The study’s findings indicate that the Random Forest model effectively predicts university dropout rates, achieving an overall accuracy of 85.9%. The model demonstrates high specificity (91%) in identifying students likely to persist, but its sensitivity is limited at 52% for detecting at-risk students. Key predictors of dropout include semester attended and year of enrollment, with the semester attended having the highest Mean Decrease in Impurity (MDI) value of 0.328, followed by year of enrollment (MDI = 0.296) and GPA (MDI = 0.162). The Receiver Operating Characteristic (ROC) curve analysis yielded an Area Under the Curve (AUC) of 0.77, indicating reasonable discrimination between dropouts and persisting students, although opportunities for improving sensitivity remain.

Further analysis using logistic regression confirmed the significance of semester attended (B = 0.452, p < 0.001) and year of enrollment (B = 0.376, p < 0.001) as predictors, reinforcing the Random Forest model's findings. The model exhibited a high false-negative rate (48%) compared to a false-positive rate of 9%, suggesting a tendency to overlook at-risk students. The study also revealed that early-semester students (1st to 3rd) are at a greater risk of dropout, emphasizing the need for targeted interventions during these critical periods. Overall, the research supports the development of a predictive monitoring system to enhance academic retention strategies, with recommendations for optimizing model sensitivity to improve dropout prediction accuracy and inform preventive policies.

Discussion

The research findings indicate that university dropout can be effectively predicted using advanced machine learning techniques, particularly the Random Forest model, which achieved an overall accuracy of 85.9% and a specificity of 91%. The model’s sensitivity of 52% suggests a moderate ability to identify at-risk students, with semester attended and year of enrollment identified as the most significant predictors. This underscores the importance of academic progress as a central factor in dropout prediction, supporting the hypothesis that academic variables can serve as robust indicators without the need for external contextual data, such as socioeconomic factors.

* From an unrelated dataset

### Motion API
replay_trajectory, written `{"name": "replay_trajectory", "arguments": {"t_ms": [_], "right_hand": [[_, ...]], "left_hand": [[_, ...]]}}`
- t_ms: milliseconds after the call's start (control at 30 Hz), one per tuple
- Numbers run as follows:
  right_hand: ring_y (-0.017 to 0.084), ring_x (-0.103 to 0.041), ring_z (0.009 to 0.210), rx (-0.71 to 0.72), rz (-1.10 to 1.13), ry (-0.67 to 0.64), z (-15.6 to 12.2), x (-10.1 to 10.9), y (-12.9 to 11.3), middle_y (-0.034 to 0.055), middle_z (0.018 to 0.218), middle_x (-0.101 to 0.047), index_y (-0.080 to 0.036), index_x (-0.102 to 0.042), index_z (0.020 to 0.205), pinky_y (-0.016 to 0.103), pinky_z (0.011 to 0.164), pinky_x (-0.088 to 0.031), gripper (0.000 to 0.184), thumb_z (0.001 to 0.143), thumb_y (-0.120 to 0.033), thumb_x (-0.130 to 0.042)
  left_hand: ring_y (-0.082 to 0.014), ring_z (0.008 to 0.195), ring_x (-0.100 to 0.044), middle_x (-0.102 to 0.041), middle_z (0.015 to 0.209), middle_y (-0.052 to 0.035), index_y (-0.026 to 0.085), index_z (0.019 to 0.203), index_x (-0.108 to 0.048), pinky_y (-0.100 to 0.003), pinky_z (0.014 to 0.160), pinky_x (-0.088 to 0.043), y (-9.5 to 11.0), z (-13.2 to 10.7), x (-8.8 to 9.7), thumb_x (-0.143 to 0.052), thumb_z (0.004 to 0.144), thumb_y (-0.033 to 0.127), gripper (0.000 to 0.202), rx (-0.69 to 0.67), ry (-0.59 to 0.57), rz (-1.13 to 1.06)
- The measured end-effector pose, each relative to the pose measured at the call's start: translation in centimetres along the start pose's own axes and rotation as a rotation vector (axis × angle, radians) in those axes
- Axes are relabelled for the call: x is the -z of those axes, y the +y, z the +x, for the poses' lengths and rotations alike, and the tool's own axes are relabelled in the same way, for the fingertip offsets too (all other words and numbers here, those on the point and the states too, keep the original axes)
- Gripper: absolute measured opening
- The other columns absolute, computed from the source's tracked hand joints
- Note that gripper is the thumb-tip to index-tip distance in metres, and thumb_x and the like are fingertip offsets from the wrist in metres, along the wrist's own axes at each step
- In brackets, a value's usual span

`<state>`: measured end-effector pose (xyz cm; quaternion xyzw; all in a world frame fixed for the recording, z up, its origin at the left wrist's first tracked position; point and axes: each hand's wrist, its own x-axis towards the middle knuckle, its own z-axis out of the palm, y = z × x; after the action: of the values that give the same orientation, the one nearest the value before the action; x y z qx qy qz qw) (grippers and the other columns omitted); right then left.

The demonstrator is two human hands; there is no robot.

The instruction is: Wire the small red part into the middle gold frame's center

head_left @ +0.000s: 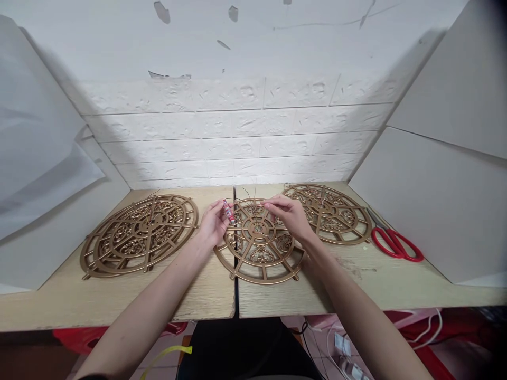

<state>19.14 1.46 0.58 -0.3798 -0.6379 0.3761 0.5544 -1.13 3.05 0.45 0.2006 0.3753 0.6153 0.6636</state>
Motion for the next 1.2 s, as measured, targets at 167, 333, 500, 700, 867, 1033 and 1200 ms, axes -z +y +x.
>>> {"name": "replay_trajectory", "arguments": {"t_ms": [167,333,500,700,867,1033,1200], "right_hand": [[0.012,-0.059,0.061,-0.149,0.321,0.011,0.1,0.4,-0.4,0.0021,0.069,-0.068,-0.019,-0.074,0.084,0.027,0.064,-0.050,0.024,0.062,-0.027,-0.080],[0.012,-0.062,0.066,-0.198,0.478,-0.052,-0.1,-0.3,-0.9,0.0033,0.079,-0.070,-0.019,-0.073,0.077,0.027,0.069,-0.052,0.023,0.057,-0.026,-0.082],[0.009,-0.056,0.055,-0.224,0.369,-0.240,-0.7,-1.6,-0.4,0.0019,0.067,-0.066,-0.017,-0.074,0.082,0.023,0.055,-0.047,0.024,0.068,-0.037,-0.075],[0.005,-0.040,0.043,-0.175,0.104,-0.414,-1.5,-3.0,0.2,-0.0028,0.051,-0.053,-0.014,-0.072,0.088,0.018,0.041,-0.031,0.031,0.076,-0.042,-0.066],[0.006,-0.041,0.042,-0.140,0.024,-0.404,-1.6,-3.4,0.6,-0.0019,0.055,-0.054,-0.013,-0.071,0.083,0.020,0.040,-0.030,0.031,0.076,-0.043,-0.066],[0.009,-0.044,0.051,-0.036,-0.102,-0.357,-1.5,-3.6,0.9,-0.0003,0.057,-0.056,-0.013,-0.071,0.078,0.022,0.049,-0.033,0.029,0.077,-0.042,-0.064],[0.009,-0.041,0.054,0.011,-0.140,-0.320,-1.5,-3.8,0.9,0.0004,0.060,-0.054,-0.012,-0.070,0.076,0.022,0.051,-0.031,0.029,0.077,-0.040,-0.064]], "left_hand": [[-0.0075,0.054,-0.058,-0.065,0.067,-0.0040,0.015,0.077,-0.054,-0.017,0.054,-0.050,0.5,-0.3,-0.4,-0.048,0.086,0.007,0.013,0.043,0.038,-0.061],[-0.0080,0.056,-0.058,-0.065,0.068,-0.0043,0.015,0.078,-0.055,-0.018,0.055,-0.051,0.5,-0.3,-0.4,-0.049,0.085,0.006,0.013,0.039,0.052,-0.067],[-0.0081,0.053,-0.058,-0.065,0.066,-0.0042,0.015,0.077,-0.054,-0.018,0.053,-0.049,0.4,-0.3,-0.3,-0.048,0.085,0.007,0.013,0.010,0.025,-0.036],[-0.0102,0.052,-0.059,-0.066,0.068,-0.0051,0.015,0.080,-0.052,-0.020,0.050,-0.050,-0.1,-0.4,-0.3,-0.051,0.083,0.006,0.010,-0.026,0.009,0.024],[-0.0116,0.055,-0.063,-0.067,0.069,-0.0062,0.015,0.082,-0.052,-0.021,0.055,-0.052,-0.4,-0.4,-0.1,-0.051,0.084,0.007,0.009,-0.038,-0.004,0.038],[-0.0124,0.060,-0.065,-0.067,0.069,-0.0060,0.015,0.081,-0.051,-0.024,0.061,-0.055,-0.8,-0.4,-0.1,-0.051,0.083,0.006,0.009,-0.041,-0.001,0.032],[-0.0135,0.063,-0.066,-0.067,0.068,-0.0056,0.015,0.081,-0.051,-0.027,0.064,-0.056,-1.2,-0.4,-0.1,-0.054,0.082,0.005,0.010,-0.063,-0.012,0.024]]}}
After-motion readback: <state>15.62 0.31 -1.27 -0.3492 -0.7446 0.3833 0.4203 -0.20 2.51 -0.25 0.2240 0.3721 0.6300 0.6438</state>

The study highlights a methodological advancement by demonstrating that a focus solely on academic performance can yield actionable insights for intervention, contrasting with previous research that incorporated demographic variables. While the Random Forest model offers competitive accuracy and interpretability through feature importance analysis, its limited sensitivity points to a need for further exploration of alternative machine learning approaches or adjustments for class imbalance. The potential for combining Random Forest with ensemble techniques or longitudinal data tracking could enhance the model’s effectiveness. Overall, this research lays a strong foundation for implementing predictive models centered on academic performance, facilitating early warnings for at-risk students and simplifying intervention strategies within educational institutions.